## Dataset section
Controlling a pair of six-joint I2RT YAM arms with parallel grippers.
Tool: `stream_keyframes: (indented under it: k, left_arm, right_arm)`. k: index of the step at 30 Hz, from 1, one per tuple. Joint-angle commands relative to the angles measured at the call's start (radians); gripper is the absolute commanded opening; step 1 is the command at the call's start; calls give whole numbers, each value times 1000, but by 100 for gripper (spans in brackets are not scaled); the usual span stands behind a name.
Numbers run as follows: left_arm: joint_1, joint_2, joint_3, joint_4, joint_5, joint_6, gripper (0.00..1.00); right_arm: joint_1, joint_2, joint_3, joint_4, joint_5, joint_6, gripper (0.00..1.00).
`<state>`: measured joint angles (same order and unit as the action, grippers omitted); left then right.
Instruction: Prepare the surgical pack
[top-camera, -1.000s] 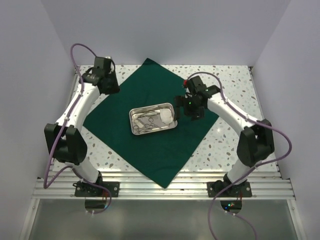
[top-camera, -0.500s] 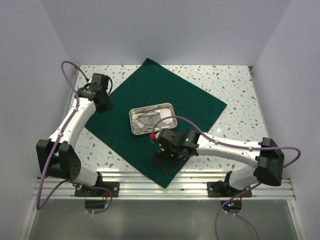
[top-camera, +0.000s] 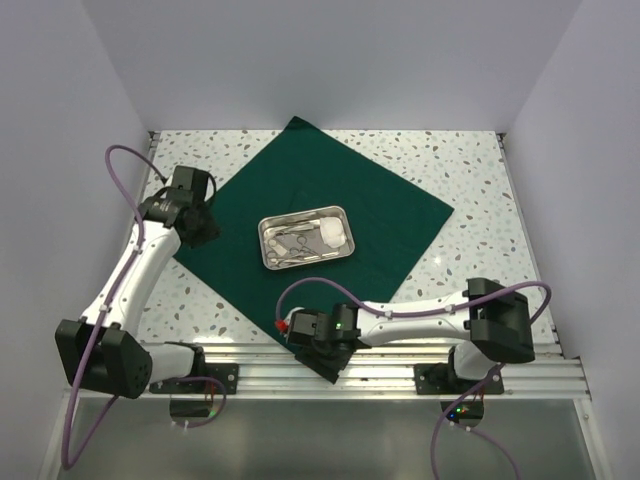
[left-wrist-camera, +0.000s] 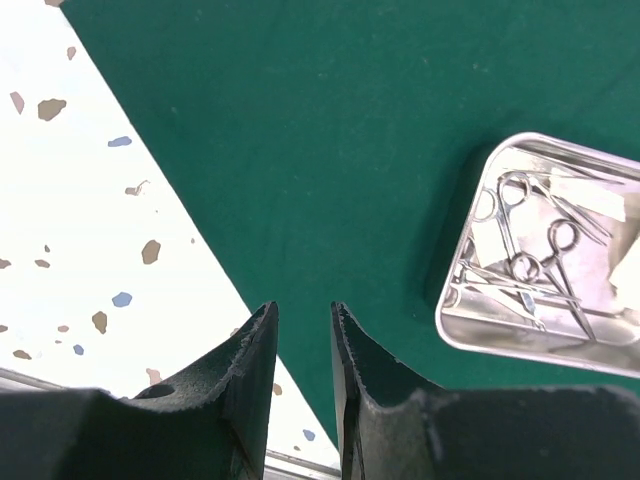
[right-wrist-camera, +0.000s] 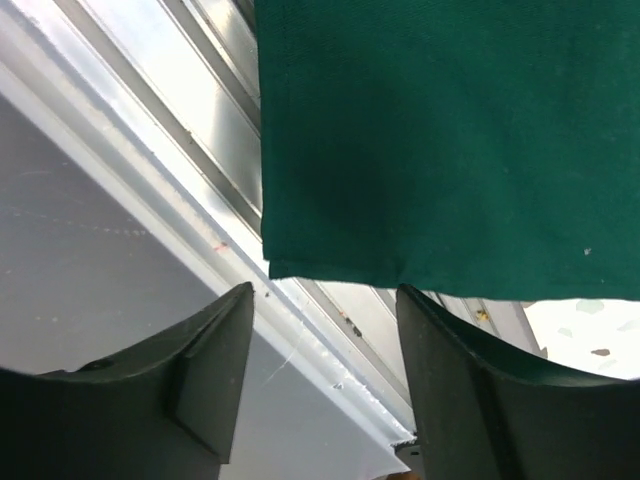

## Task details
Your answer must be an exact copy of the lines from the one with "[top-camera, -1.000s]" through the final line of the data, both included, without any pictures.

## Task output
[top-camera, -1.000s] 
[top-camera, -0.500s] 
[top-camera, +0.000s] 
[left-wrist-camera, +0.000s] 
[right-wrist-camera, +0.000s] 

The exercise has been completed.